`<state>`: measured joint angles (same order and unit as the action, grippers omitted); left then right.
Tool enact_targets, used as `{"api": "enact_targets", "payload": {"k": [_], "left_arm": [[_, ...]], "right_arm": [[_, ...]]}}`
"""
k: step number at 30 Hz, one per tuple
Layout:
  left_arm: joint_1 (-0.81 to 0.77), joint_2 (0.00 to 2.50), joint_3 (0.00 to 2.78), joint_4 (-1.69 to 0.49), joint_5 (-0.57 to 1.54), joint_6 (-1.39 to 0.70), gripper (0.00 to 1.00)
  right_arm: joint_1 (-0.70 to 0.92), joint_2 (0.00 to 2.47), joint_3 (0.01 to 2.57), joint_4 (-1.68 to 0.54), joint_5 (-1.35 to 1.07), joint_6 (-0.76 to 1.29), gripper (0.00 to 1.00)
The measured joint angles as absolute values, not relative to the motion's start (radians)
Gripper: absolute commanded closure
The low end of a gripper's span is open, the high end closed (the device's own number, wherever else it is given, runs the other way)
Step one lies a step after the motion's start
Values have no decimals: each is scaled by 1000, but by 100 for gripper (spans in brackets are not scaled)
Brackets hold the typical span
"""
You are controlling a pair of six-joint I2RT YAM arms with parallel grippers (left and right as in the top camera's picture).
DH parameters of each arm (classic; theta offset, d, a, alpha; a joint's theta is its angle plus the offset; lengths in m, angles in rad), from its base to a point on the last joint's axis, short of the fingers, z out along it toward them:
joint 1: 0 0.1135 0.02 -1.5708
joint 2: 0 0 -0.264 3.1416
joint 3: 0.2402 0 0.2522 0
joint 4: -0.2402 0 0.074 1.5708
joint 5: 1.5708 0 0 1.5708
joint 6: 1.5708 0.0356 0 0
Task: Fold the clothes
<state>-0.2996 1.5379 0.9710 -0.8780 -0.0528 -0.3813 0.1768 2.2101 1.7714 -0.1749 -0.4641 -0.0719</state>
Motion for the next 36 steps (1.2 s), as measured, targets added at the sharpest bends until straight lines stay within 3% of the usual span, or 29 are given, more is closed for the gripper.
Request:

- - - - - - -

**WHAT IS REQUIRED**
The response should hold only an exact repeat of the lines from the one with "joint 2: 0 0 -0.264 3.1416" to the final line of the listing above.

**ANSWER FOR THIS EXERCISE**
joint 2: 0 0 -0.264 3.1416
joint 3: 0.2402 0 0.2522 0
joint 4: -0.2402 0 0.074 1.5708
joint 5: 1.5708 0 0 1.5708
joint 6: 1.5708 0.0356 0 0
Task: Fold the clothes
<state>-0.2996 1.5379 0.9710 -0.8780 -0.0528 -0.3813 0.1768 2.2101 1.7714 -0.1749 -0.4641 -0.0719</state>
Motion for the next 36 steps (1.2 s), as measured, targets added at the sharpest bends until straight lines stay within 3% of the usual span, or 29 are given, more is closed for the gripper.
Request:

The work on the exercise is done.